Find SORT Code By Bank or City Name
WHAT IS A SORT CODE?
SORT code in Ireland is known as National SORT Code. It is controlled by IPSO (Irish Payment Services Organization). However, the format of the code remains same, but they are regulated by different authorities in different countries. Banks in Northern Ireland can be a part of either British or the Irish clearing system, entirely depending on their registered country.
The SORT code is the bank code used by both British and Irish banking industry to route money transfers between banks within these countries through their respective clearance organizations. It is a six digit number that identifies both bank and branch, where the account is held.
DECODING A SORT CODE
The sort code comprises of 6 characters. For example- 12 34 56
- The initial first two numbers depict the bank branch. (12)
- The remaining characters are used for internal use. (3456)
HOW IS THE SORT CODE GENERATED?
The six digit SORT code was originated in 1960's. This was the time when banking industry started gaining importance. Today, the code is used by the UK payments industry. It is constantly updated after a period.

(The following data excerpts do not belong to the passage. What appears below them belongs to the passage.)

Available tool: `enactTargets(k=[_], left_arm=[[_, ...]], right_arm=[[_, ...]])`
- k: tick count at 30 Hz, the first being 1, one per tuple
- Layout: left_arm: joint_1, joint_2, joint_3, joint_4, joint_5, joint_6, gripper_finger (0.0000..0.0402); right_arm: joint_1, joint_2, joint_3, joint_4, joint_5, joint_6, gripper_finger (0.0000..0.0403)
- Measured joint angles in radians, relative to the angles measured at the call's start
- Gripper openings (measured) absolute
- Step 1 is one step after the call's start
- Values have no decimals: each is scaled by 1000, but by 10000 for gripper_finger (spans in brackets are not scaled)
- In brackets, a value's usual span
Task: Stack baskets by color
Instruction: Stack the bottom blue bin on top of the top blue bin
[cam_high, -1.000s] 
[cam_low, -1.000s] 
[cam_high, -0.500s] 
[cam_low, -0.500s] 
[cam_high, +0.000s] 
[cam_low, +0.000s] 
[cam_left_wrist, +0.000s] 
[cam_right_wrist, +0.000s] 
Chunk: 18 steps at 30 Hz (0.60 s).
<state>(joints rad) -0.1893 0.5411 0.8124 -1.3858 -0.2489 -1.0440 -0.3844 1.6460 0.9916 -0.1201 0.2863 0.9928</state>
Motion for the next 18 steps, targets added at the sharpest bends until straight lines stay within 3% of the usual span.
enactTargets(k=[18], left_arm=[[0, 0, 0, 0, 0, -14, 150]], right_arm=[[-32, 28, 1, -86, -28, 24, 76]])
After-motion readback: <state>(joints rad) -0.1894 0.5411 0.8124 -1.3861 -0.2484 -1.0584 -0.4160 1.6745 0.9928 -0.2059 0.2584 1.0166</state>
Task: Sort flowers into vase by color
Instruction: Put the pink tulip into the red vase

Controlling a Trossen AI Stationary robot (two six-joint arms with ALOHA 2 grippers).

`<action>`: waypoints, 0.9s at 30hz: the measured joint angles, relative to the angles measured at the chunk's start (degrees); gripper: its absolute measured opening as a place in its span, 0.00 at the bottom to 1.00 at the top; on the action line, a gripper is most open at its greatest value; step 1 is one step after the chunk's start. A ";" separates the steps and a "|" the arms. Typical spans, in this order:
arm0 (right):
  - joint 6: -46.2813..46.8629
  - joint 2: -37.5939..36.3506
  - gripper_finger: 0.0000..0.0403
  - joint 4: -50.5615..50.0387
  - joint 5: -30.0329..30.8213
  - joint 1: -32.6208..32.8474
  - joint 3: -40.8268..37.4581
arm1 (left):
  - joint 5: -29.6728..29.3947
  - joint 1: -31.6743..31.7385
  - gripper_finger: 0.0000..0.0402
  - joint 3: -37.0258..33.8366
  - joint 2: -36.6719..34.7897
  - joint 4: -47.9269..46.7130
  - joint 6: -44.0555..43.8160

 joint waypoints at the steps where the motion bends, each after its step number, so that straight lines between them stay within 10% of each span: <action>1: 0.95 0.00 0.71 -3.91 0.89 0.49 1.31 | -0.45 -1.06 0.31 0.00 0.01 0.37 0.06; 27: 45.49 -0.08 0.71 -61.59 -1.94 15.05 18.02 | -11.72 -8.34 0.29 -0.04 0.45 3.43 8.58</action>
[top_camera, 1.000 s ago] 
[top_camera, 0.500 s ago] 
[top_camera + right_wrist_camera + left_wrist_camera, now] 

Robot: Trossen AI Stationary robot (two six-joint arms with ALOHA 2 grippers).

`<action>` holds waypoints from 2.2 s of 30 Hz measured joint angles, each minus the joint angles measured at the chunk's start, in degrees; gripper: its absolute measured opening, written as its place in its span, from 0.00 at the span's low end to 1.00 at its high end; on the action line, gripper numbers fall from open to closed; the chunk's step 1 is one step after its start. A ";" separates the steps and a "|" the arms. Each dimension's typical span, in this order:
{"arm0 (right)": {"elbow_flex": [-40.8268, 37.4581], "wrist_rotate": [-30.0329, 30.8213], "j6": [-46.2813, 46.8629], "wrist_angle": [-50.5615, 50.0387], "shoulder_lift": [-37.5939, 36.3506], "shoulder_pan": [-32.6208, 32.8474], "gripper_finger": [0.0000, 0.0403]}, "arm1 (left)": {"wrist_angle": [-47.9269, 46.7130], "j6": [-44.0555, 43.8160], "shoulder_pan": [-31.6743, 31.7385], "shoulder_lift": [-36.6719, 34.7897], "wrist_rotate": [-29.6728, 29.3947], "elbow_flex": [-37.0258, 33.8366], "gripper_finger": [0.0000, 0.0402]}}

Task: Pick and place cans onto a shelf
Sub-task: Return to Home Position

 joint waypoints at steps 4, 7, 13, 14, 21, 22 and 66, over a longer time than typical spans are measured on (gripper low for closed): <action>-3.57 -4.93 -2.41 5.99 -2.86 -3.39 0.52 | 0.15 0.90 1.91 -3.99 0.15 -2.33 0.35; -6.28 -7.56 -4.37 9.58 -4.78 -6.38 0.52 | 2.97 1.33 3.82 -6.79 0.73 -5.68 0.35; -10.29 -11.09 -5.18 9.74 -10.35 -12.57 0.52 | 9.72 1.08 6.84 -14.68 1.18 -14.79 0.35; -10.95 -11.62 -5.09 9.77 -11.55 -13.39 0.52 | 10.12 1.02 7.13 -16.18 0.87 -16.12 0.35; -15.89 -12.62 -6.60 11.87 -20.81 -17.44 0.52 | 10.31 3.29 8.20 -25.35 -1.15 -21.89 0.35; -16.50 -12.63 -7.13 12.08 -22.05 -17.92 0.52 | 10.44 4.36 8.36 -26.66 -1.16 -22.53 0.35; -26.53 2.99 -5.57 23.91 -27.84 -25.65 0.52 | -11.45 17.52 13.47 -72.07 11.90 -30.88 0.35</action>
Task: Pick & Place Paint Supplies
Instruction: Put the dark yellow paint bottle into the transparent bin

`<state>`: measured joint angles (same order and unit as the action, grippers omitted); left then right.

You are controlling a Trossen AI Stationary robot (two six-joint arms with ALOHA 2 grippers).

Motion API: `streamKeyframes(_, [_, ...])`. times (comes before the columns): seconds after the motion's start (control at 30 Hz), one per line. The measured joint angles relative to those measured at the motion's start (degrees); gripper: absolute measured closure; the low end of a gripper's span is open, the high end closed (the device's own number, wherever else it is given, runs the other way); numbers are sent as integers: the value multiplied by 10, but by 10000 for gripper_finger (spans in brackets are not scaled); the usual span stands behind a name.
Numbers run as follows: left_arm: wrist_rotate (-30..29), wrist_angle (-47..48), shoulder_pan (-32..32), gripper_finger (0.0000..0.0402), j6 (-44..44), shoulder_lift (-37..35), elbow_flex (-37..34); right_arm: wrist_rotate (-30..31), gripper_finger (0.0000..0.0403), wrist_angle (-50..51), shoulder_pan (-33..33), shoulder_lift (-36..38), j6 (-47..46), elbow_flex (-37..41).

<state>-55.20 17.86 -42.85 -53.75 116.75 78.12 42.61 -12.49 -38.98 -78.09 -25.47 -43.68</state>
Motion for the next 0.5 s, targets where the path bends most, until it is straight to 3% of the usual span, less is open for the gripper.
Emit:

However, the speed of change is faster now because it is driven by the rising use of online banking and the new Faster Payment Service.
The Irish and British Sort Codes are only used for domestic money transfers. For transferring money on international borders, an international network is used. In Australia and United States you can make use of BIC Codes to make transfers.
The countries which do not use SORT codes have an identical codes, but with a format unique to the country concerned.